Tyrosine threonine kinase (TTK), a protein kinase, phosphorylates serine, threonine, and tyrosine hydroxyamino acids (Mills et al,. Biol. Chem. 267:16000-6 (1992)). The kinases most closely related to TTK include SPK1 serine, threonine, and tyrosine kinase, the Pim1, PBS2, and CDC2 serine/threonine kinases, and the TIK kinase (Mills et al. J. Biol. Chem. 267:16000-6 (1992)). The nucleotide and amino acid sequences of human TTK are provided at, for example, GenBank Accession No. M86699. Expression of TTK is markedly reduced or absent in resting cells and in tissues with a low proliferative index (Hogg et al. Oncogene 9:89-96 (1994)). TTK mRNA is expressed in human testis, thymus, bone marrow, and other tissues that contain a large number of proliferating cells and is not detected in tissues that contain few or no dividing cells. TTK expression was detected in several rapidly proliferating cells lines, including various cancer cell lines. TTK expression was also detected and in samples tissue samples from two patients with malignant ovarian cancer (Mills et al., ibid.; Schmandt et al. J. Immunol. 152:96-105 (1994)). TTK expression is correlated with cell proliferation, and plays a role in cell cycle control (Hogg et al., ibid.). Very low levels of TTK mRNA and protein are present in starved cells. When cells are induced to enter the cell cycle, levels of TTK mRNA, protein, and kinase activity increase at the G1/S phase of the cell cycle and peak in G2/M. TTK mRNA levels, as well as kinase activity, drop sharply in early G1, whereas protein levels are largely maintained. TTK is a human homologue of the S. cerevesiae kinase mps 1 and the S. pombe protein mph1, both of which are involved in cell cycle spindle assembly checkpoint, thus indicating that TTK is a spindle checkpoint gene (see, e.g., Cahill et al. Genomics 58:181-7 (1999).

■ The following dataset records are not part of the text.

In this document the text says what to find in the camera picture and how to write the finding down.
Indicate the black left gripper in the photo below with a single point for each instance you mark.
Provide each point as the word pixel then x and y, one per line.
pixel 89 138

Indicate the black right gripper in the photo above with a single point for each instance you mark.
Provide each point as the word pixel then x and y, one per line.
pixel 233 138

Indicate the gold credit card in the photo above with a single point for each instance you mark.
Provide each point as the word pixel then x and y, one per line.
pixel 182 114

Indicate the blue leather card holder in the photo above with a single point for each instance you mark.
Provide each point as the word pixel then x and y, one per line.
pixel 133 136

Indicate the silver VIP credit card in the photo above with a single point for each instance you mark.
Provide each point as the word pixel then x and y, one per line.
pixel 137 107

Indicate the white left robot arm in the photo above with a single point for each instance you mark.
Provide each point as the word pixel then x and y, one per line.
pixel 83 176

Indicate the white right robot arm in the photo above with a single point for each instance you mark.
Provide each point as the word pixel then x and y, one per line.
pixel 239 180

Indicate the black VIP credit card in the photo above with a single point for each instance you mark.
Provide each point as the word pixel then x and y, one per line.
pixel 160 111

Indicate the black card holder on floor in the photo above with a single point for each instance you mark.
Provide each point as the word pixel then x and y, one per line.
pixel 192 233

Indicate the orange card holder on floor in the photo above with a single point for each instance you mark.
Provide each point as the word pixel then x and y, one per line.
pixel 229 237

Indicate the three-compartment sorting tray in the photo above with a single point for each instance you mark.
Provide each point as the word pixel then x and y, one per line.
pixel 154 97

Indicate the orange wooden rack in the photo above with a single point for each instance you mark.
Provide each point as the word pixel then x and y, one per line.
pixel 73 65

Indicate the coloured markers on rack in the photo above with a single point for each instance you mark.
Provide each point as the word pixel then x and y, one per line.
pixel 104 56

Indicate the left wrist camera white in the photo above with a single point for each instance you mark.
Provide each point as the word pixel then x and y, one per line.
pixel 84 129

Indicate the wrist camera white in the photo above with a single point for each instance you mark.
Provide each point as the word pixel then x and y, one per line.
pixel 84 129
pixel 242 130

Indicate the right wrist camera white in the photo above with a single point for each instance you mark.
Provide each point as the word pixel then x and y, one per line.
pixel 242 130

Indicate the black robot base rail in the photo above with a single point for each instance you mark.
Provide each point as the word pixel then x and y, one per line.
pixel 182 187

Although mitotic checkpoint impairment has been detected in human cancers (e.g., such impairment is present in about 40% of human lung cancer cell lines) mutations in the MAD mitotic checkpoint genes and the BUB gene family are infrequent. Haruki N et al., Cancer Lett. 162:201-205 (2001); Mimori K et al., Oncol Rep. 8:39-42 (2001); Cahill et al., ibid.). There is thus a need for identification of mitotic checkpoint genes that have a role in human cancers, as they can serve as informative diagnostic and/or prognostic indicators, and therapeutic targets.